Inner City Hues
About the Work
Over the past several years, LAND studio has received funding through the St. Luke’s Foundation to help facilitate and implement public art projects, greenspace improvements, and park programming activities throughout the greater Buckeye neighborhoods to better connect residents to their commercial districts, transit centers, natural resources, and other neighborhood assets. LAND studio has also partnered with organizations and community groups also doing work in the Saint Luke’s service area in an effort to leverage existing investments.
Inner City Hues is a collaborative public art project to bring visual art to existing surfaces, buildings, vacant walls and abandoned properties primarily along the Buckeye Road and Kinsman Road commercial corridors. The project matches a local artist with one of these properties. The artists will work in collaboration with residents and community stakeholders to conceptualize, design, and deliver a public art installation at the chosen location. Community events and artist workshops are planned throughout this process to provide residents a chance to engage in the project by both helping shape the final product and exposing people of all ages and abilities to neighborhood arts and arts programming.
1) To enliven a commercial corridor by creating visual and cultural vibrancy while reflecting the neighborhood’s voice and identity
2) To create both a model and a platform for community participation and dialogue in public art planning, implementation, and programming
3) To build a network/collaborative of local artists to generate greater and more equitable access to arts resources and investment opportunities
Donald Black Jr., Ali McClain, and Gabriel Gonzalez work as the collective acerbic to create site-responsive projects that include video, vinyl wall murals, photography, writing, and sculpture. Emerging from a process of research and social engagement, their work often addresses the structural forms of racism, violence, and discrimination that affect Cleveland’s urban neighborhoods.
Amanda King is an activist artist who is elevating the voices of Cleveland teens through the arts. She is the founder and creative director of Shooting Without Bullets, a revolutionary movement for black and brown teens that employs photography, design and hip-hop performance to combat social injustices.
Amanda serves as the youth advocate on the Cleveland Community Police Commission.

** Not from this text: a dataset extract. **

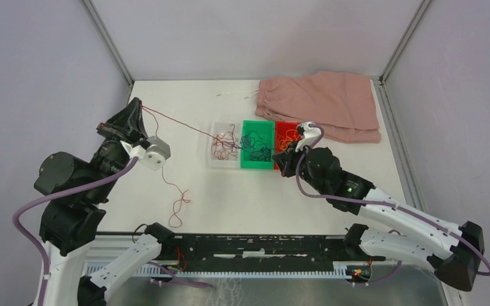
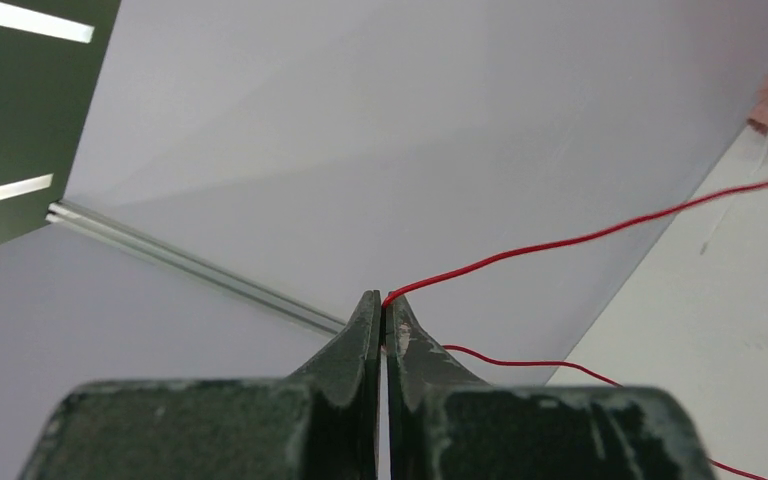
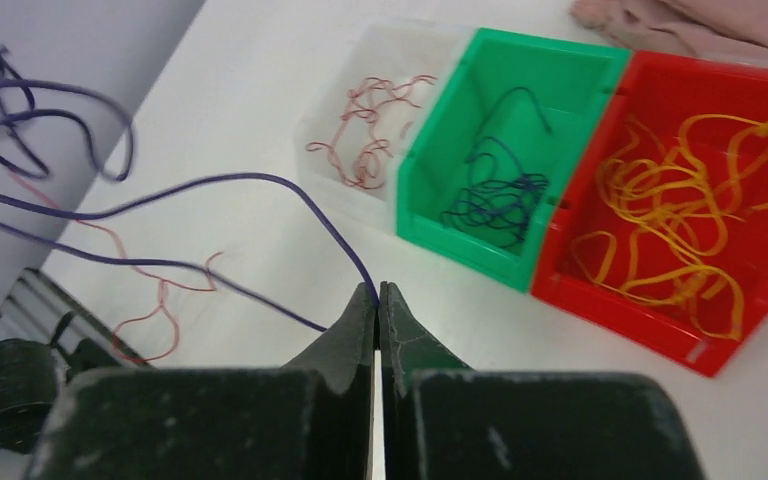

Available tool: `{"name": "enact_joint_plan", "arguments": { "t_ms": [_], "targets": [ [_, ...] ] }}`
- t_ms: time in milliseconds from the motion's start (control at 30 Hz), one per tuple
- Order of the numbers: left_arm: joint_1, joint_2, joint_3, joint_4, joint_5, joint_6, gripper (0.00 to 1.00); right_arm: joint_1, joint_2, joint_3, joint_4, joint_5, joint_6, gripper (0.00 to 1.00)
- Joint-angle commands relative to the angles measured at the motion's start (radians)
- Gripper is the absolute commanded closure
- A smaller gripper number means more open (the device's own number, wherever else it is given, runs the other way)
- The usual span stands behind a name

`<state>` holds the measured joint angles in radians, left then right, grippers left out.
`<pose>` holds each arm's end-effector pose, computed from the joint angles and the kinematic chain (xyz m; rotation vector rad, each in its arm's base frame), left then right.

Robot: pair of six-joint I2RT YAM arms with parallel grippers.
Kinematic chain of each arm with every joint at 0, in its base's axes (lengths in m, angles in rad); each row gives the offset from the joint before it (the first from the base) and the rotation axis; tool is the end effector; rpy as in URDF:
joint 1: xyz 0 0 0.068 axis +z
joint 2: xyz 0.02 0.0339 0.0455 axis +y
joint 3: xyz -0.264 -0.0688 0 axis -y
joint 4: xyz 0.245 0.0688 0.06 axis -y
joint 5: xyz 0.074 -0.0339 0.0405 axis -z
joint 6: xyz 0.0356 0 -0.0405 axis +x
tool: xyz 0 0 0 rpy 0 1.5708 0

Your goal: Untangle the cables

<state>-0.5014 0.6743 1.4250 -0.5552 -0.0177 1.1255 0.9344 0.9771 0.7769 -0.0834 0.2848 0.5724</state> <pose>0.0525 -0.0280 0.5106 1.0038 0.9697 0.5334 0.1437 0.1776 0.3121 -0.1415 1.9117 0.7788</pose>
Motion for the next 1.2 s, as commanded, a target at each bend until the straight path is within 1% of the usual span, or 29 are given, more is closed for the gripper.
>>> {"name": "enact_joint_plan", "arguments": {
  "t_ms": [0, 133, 233, 333, 433, 500, 633, 733, 867, 1000, 1167],
  "targets": [
    [0.003, 0.002, 0.042, 0.182, -0.124, 0.104, 0.97, -0.037, -0.064, -0.048, -0.173, 0.11, -0.042, 1.0],
    [0.004, 0.024, 0.059, 0.234, -0.188, 0.153, 0.97, -0.051, -0.11, -0.082, -0.262, 0.141, -0.037, 1.0],
    [0.004, 0.054, 0.102, 0.25, -0.222, 0.162, 0.97, -0.062, -0.169, -0.121, -0.314, 0.166, -0.023, 1.0],
    [0.004, 0.062, 0.139, 0.205, -0.191, 0.116, 0.97, -0.066, -0.243, -0.142, -0.32, 0.132, -0.017, 1.0],
    [0.003, 0.045, 0.111, 0.166, -0.147, 0.092, 0.97, -0.066, -0.299, -0.132, -0.304, 0.068, -0.027, 1.0],
    [0.004, 0.028, 0.083, 0.139, -0.12, 0.08, 0.97, -0.066, -0.314, -0.109, -0.289, 0.011, -0.042, 1.0],
    [0.003, 0.012, 0.061, 0.094, -0.083, 0.054, 0.97, -0.066, -0.296, -0.023, -0.294, -0.044, -0.075, 1.0],
    [0.004, 0.006, 0.061, 0.07, -0.065, 0.036, 0.97, -0.066, -0.255, 0.059, -0.3, -0.057, -0.11, 1.0],
    [0.003, -0.007, 0.058, 0.042, -0.03, 0.021, 0.97, -0.068, -0.162, 0.153, -0.288, -0.056, -0.168, 1.0],
    [0.003, -0.016, 0.057, 0.015, -0.004, 0.006, 0.97, -0.071, -0.008, 0.247, -0.27, -0.027, -0.247, 1.0],
    [0.004, -0.02, 0.067, -0.007, 0.024, -0.004, 0.97, -0.085, 0.211, 0.37, -0.3, 0.046, -0.358, 1.0]
  ]
}}
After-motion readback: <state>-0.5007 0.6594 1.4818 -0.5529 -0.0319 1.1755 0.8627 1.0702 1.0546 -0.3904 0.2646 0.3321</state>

Amanda received her B.A. in Art History from Bryn Mawr College (2011) and a J.D. from Case Western Reserve University School of Law (2017). Her activism has been recognized by the Case Western Reserve University School of Law as a recipient of the Dr. Martin Luther King, Jr. Award for following in character and conduct the spirit of Dr. Martin Luther King Jr., the Diane Ethics award for demonstrating in academic, professional and extracurricular activities the best understanding of the ethics and ideals of the profession and the Dean’s Award For Community Service for her commitment to enriching the lives of others in the Greater Cleveland Area and serving as an example to those within and outside the legal profession.
Prior to attending law school, Amanda worked as a fashion editorial assistant in New York City.